Thursday, April 30, 2009

animal 5.ani.00 Louis J. Sheehan, Esquire

New research on brain activity confirms that people can be madly in love with each other long after the honeymoon is over.

Researchers led by Bianca Acevedo at the Albert Einstein College of Medicine in New York wanted to know if romantic love — or at least the brain activity it triggers — could last in a long-term relationship. http://LOUIS-J-SHEEHAN.US

To everyone’s relief, the answer is yes. The group presented its results November 16 at the annual meeting of the Society for Neuroscience.

The new data suggest that people who have been madly in love for an average of 21 years maintain activation in a brain region associated with early-stage love. “We now have physiological evidence that romantic love can last,” says coauthor Helen Fisher, a biological anthropologist from Rutgers University in New Brunswick, N.J.

Most couples who have been together for many years experience a change from a frenetic, obsessive love to something more subdued and comfortable, says study coauthor Lucy Brown of Albert Einstein College of Medicine. But the researchers noticed a small group of outliers who had been with the same person many years and claimed to be as much in love as they were during the exciting early days of their relationship.

Since that earlier study in 2005 using functional MRI brain imaging, the researchers knew that a certain part of the brain called the ventral tegmental area was activated when people who had been in love for relatively short times — an average of seven months — saw pictures of their sweethearts. Perhaps not coincidentally, the ventral tegmental area is also activated by the rush of cocaine, and is the region that controls production of the natural stimulant dopamine. The researchers concluded that this area was associated with the intense, burning stages of early love. It was unclear whether this region would still be active after 20 years of being in a relationship.

Long-term lovers who had been married for an average of 21 years viewed a picture of their partner while the scientists monitored the subjects’ brain activity using fMRI. People who claimed to be madly in love for 20 years and people who had been in love only for months showed similar activation in the ventral tegmental area of the brain.

At the same time, key differences between the early- and late-stage lovers emerged that suggest potential benefits to staying together for 20 years. People in long-term relationships who were madly in love showed higher levels of activity in a part of the brain associated with calmness and pain suppression, whereas people in love for shorter periods of time had higher activity in a region of the brain associated with obsession and anxiety. “The difference is that in long term love, the obsession the mania, the anxiety has been replaced with calm,” Fisher said in a news conference.

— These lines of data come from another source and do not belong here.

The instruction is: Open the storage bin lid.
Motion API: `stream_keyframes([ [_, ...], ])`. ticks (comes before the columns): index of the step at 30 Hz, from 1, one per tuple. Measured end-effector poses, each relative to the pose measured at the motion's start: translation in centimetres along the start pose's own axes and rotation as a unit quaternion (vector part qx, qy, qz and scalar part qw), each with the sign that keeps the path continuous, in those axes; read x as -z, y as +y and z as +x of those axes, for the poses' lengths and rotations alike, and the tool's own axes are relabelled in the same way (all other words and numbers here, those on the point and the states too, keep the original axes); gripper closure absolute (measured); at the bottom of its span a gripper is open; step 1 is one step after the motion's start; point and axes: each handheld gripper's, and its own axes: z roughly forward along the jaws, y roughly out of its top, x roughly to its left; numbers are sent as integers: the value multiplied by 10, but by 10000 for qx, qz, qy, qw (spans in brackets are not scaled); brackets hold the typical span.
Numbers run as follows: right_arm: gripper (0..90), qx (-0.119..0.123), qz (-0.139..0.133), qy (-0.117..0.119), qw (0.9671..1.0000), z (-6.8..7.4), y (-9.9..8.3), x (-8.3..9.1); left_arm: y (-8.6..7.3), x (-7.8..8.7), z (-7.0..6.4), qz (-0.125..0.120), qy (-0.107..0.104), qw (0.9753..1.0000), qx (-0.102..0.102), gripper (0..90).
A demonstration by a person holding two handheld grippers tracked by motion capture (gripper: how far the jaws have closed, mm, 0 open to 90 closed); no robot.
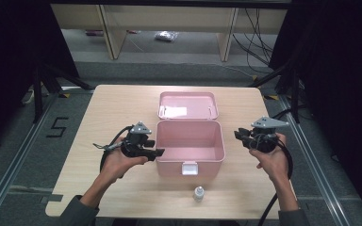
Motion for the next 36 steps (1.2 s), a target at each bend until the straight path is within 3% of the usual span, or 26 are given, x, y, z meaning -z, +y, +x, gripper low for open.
stream_keyframes([
  [8,669,121,418,-44,9990,6,-29,3,0,0,1,-7,-3,10000,-16,480],
  [11,641,-53,619,-15,9981,10,-38,4,0,-1,0,-10,20,10000,-32,474],
  [13,625,99,641,-83,9979,11,-42,3,0,-1,1,-9,4,10000,-38,474],
  [21,554,222,1101,-192,9935,27,-54,9,0,-1,1,-22,-3,10000,-14,479],
  [23,544,180,1165,-147,9929,31,-56,12,0,0,1,-20,1,10000,-19,480],
  [26,535,360,1214,-101,9919,37,-61,15,0,0,0,-9,-4,10000,-34,482],
  [36,526,576,1393,119,9885,61,-67,19,0,1,0,-16,-10,10000,-48,479],
])
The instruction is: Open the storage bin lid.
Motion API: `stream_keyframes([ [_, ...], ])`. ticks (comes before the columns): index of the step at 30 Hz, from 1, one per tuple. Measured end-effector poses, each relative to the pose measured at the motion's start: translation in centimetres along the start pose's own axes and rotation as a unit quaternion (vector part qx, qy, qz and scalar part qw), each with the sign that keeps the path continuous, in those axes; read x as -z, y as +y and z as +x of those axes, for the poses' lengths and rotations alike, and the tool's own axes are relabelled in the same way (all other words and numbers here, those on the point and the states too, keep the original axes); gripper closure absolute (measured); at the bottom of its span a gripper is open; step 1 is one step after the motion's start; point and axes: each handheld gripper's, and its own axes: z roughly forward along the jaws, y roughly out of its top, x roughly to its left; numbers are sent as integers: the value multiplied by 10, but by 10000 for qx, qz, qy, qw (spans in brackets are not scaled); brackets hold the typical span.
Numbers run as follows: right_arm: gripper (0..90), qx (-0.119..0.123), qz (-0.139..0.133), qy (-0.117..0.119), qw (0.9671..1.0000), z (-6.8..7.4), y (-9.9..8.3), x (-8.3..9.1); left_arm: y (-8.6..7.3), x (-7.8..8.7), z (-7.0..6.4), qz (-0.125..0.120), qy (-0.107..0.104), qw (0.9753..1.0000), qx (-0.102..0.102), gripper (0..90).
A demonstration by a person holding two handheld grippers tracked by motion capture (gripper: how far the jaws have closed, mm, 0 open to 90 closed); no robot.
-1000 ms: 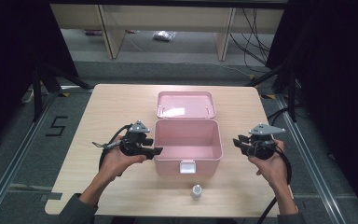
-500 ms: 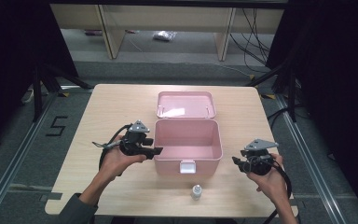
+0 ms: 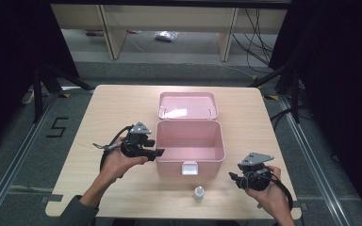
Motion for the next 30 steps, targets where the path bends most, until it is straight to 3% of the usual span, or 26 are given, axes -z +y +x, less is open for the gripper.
stream_keyframes([
  [2,519,-1,52,72,10000,6,-2,-1,0,0,0,-25,17,10000,27,479],
  [5,516,180,31,114,9998,11,-5,-1,0,0,0,5,4,10000,-2,480],
  [6,512,83,99,162,9998,14,-6,0,0,0,-1,-14,45,10000,-8,480],
  [7,507,180,83,168,9997,14,-7,0,0,0,0,1,-2,10000,1,480],
  [13,474,225,69,310,9992,23,-10,0,0,1,-1,-28,18,10000,14,479],
  [16,462,219,106,283,9993,26,-11,3,0,1,-1,-33,-4,10000,3,480],
  [17,457,81,95,311,9994,30,-12,3,0,1,-1,-37,-7,10000,8,480],
  [19,440,254,154,354,9989,30,-11,5,0,1,-1,-49,36,10000,10,480],
  [20,435,159,243,381,9989,34,-12,6,0,1,-1,-32,35,10000,-3,480],
  [30,417,545,345,519,9966,51,-7,5,0,2,-3,7,55,10000,50,480],
])
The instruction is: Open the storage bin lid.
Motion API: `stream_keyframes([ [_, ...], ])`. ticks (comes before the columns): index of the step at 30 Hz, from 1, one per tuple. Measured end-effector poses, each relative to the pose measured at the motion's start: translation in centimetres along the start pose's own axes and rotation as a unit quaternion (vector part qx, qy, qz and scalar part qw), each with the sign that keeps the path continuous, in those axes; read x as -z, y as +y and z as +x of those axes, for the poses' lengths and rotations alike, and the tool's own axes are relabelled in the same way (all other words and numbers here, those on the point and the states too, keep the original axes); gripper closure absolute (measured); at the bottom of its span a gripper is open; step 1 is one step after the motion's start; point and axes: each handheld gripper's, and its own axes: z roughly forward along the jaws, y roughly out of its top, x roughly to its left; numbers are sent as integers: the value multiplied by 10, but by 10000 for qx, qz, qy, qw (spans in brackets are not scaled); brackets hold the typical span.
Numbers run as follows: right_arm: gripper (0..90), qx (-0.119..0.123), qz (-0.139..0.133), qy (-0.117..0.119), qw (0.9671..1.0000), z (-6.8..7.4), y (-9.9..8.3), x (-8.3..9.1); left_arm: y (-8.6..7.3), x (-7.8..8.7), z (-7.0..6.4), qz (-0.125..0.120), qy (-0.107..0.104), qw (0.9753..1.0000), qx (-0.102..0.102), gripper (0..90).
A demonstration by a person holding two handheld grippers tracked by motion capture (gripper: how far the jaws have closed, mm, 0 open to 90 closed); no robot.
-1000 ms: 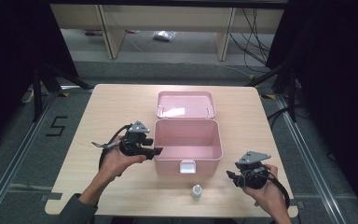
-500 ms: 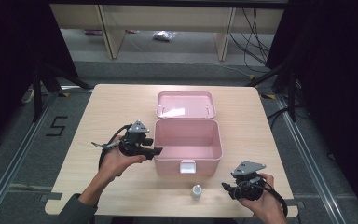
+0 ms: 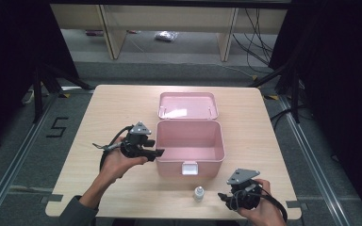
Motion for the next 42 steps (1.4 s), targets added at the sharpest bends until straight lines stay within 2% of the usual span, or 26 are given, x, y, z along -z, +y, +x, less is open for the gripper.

“There is an evolutionary advantage to being paired,” says researcher J. Thomas Curtis, who studies pair-bonding in prairie voles, small animals that are well-known for forming life-long monogamous pairs. Much of the research on voles, including Curtis’ work at Oklahoma State University in Tulsa, Okla., supports these new findings on long-term pairing in humans, he says. Louis J. Sheehan, Esquire In fact, when researchers get rid of the ventral tegmental area of a vole brain, the same region activated in human couples who are in love, the animal no longer forms pair bonds.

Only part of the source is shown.